Kame grins and switches his grip so he's holding Jin round the waist. "Simple."

A moment later they're rising from the floor, easily clearing the bloody mess and ducking low enough to make it through the front door without flattening Jin's hair. It doesn't feel awkward, even though they're now face-to-face and pressed so close that Kame's sure Jin can feel his heartbeat.

They leave the shop behind. The rain has stopped, and while the puddles are numerous and deep - particularly around the windows, where they are stained with red - it looks as if the weather is gradually improving. Kame doesn't want to take them too high, because Jin's not used to it and anyway, Kame's been waging an on-going war with his fear of heights for years, so he lifts them up to the roof again, hovering just above the flat surface.

Jin could let go now and step down onto the roof, but he has no intention of doing so. Once he's certain that no winged predators are headed his way, he can relax and enjoy the flight.

"I thought I was going to have to wait till I passed my Level Two exams?" he says.

"Changed my mind," Kame says. "You're not going to have so much study time from now on because you'll be out getting your life back."

"Will you still teach me how to do it, though?"

"Definitely. I can't carry you all the time - you're heavy!" That earns him an indignant thump on the back, which is all Jin can manage from that angle without endangering himself. "Yeah, I'll teach you how to do it for yourself once you've got the control to manipulate your own energies. You'll have to be patient for now, though."

Jin lets his toes skim the rooftop just enough to give him the momentum he needs to wraps his legs round Kame's tiny waist. "I've spent too long trying to be patient," he says.

It's an awkward position for Kame, but since he has the advantage of being able to shift in mid-air, he brings his own legs up as though he were sitting on a chair, allowing Jin to straddle his lap. It looks ridiculous, Kame is sure, but at that height, there's no one around to see them.

"I appreciate patience isn't your strong point," Kame says, "but I'm not teaching you until I'm sure you won't melt your own bones by accident. You'll just have to put up with being carried for now."

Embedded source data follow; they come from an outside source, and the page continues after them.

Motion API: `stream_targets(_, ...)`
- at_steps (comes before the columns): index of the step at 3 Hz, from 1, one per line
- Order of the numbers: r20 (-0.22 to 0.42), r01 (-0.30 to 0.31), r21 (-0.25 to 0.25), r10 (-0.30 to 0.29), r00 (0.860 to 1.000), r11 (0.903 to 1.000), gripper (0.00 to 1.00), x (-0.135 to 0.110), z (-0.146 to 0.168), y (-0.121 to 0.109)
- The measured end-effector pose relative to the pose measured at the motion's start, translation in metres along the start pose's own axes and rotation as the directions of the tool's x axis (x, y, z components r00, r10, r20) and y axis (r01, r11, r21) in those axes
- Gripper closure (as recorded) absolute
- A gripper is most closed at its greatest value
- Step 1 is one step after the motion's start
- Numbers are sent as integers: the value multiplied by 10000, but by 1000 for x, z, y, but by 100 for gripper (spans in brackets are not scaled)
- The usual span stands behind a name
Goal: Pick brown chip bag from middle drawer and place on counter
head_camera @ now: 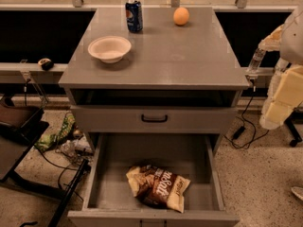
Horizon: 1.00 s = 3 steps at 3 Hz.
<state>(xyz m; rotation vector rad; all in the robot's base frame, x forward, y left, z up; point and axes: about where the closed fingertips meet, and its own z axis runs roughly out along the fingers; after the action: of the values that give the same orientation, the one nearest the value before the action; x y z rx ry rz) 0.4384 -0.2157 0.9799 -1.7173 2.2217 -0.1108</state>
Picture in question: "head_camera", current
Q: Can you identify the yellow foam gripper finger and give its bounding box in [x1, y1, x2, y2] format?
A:
[259, 65, 303, 130]

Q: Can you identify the brown chip bag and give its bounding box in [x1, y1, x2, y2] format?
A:
[126, 165, 190, 213]

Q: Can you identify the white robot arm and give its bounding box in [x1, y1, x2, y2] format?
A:
[258, 4, 303, 130]

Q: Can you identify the grey drawer cabinet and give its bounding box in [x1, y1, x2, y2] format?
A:
[60, 7, 249, 149]

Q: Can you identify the closed grey top drawer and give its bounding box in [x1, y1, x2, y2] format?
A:
[71, 106, 237, 134]

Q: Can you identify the green chip bag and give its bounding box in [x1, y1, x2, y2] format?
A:
[34, 113, 76, 152]

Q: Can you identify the black rolling stand leg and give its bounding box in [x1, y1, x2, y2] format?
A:
[285, 113, 303, 148]

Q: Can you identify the clear water bottle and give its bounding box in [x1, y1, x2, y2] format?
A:
[246, 48, 266, 79]

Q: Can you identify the orange fruit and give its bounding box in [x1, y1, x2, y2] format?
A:
[173, 8, 189, 26]

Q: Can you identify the blue Pepsi can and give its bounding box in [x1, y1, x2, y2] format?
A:
[125, 0, 143, 32]

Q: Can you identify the white paper bowl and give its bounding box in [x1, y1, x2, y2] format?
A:
[88, 36, 132, 63]

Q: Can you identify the black yellow tape measure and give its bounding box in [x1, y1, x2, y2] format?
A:
[38, 58, 54, 71]

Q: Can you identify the dark tray table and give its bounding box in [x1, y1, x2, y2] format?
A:
[0, 97, 49, 183]

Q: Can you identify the black power cable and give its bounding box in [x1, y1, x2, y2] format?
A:
[223, 80, 270, 150]

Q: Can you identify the black drawer handle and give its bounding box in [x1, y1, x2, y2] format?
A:
[141, 114, 169, 123]

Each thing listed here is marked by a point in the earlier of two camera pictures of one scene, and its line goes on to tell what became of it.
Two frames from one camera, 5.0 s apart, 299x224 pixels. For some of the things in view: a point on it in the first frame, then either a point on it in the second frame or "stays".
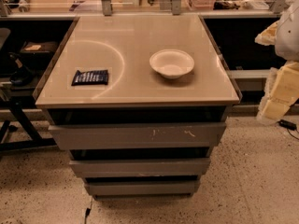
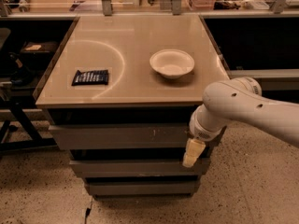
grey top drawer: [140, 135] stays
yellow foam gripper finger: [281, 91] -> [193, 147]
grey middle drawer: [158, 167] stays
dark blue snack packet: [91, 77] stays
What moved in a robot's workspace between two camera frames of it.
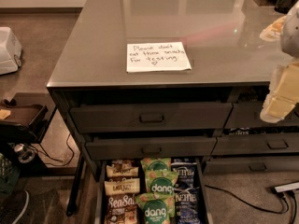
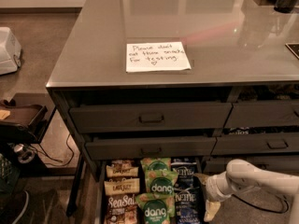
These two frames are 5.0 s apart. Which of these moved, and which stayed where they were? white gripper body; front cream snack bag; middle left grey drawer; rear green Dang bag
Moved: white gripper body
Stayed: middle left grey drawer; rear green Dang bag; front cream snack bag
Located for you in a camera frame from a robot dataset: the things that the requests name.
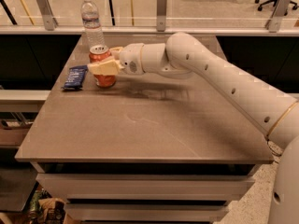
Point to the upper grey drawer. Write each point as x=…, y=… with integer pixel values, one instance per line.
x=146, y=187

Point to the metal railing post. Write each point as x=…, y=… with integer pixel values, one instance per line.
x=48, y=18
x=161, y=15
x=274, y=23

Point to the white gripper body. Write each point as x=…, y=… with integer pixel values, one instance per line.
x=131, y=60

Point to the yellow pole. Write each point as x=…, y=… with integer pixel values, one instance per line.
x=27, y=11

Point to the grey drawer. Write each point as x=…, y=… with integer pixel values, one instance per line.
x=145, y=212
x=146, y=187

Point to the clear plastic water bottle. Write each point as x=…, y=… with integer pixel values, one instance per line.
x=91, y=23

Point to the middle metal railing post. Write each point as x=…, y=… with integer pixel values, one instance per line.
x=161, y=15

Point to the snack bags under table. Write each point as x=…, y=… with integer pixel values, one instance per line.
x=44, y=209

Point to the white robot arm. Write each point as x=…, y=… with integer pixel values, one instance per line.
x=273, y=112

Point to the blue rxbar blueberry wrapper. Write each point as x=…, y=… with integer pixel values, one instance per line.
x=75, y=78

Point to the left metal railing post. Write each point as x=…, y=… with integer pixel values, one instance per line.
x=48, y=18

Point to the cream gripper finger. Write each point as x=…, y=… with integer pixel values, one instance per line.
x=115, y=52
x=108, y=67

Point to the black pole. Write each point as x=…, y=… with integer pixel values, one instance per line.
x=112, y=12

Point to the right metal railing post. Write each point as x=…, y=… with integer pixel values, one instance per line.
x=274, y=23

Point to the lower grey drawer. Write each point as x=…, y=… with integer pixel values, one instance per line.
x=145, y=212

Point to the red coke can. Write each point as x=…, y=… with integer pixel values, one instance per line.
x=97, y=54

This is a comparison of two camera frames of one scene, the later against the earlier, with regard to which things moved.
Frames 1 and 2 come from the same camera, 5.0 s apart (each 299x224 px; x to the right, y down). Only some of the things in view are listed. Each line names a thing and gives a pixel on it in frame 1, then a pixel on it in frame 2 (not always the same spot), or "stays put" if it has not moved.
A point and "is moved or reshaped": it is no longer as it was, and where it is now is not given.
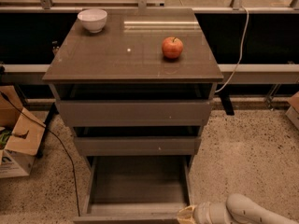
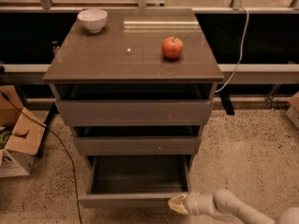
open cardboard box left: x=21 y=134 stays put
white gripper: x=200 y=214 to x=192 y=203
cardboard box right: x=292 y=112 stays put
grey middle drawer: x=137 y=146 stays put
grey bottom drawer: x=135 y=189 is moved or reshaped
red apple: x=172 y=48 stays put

He checks that Jin is secure then takes to the skies again, soaring in the general direction of a nearby park. (One without a duck pond, because he figures Jin's had enough of birds for now.) It's nearly dinnertime, and there's a good takoyaki stand there that Kame wants to visit. Not quite what he'd had in mind when he'd invited Jin out for a meal, but it will do. He just hopes they don't give the owner a heart attack when they land.

Jin heaves an exaggerated sigh. "Fine. I'll be patient...but you're going to be stuck flying me everywhere. I never got to stay in one place long enough to learn to drive."

"Lazy," Kame teases. "Use the trains like everyone else."

"Not today. I've just spent the last year living in that shop - now I can go out, I want to make the most of it. I can go to concerts again! I can go out for food, and to drink, and dance, and-"

Jin cuts himself off abruptly as Kame spins them round like a fairground ride, whirling them across the trees.

"You can do all that tomorrow," Kame says. "Tonight, I'll make you fly."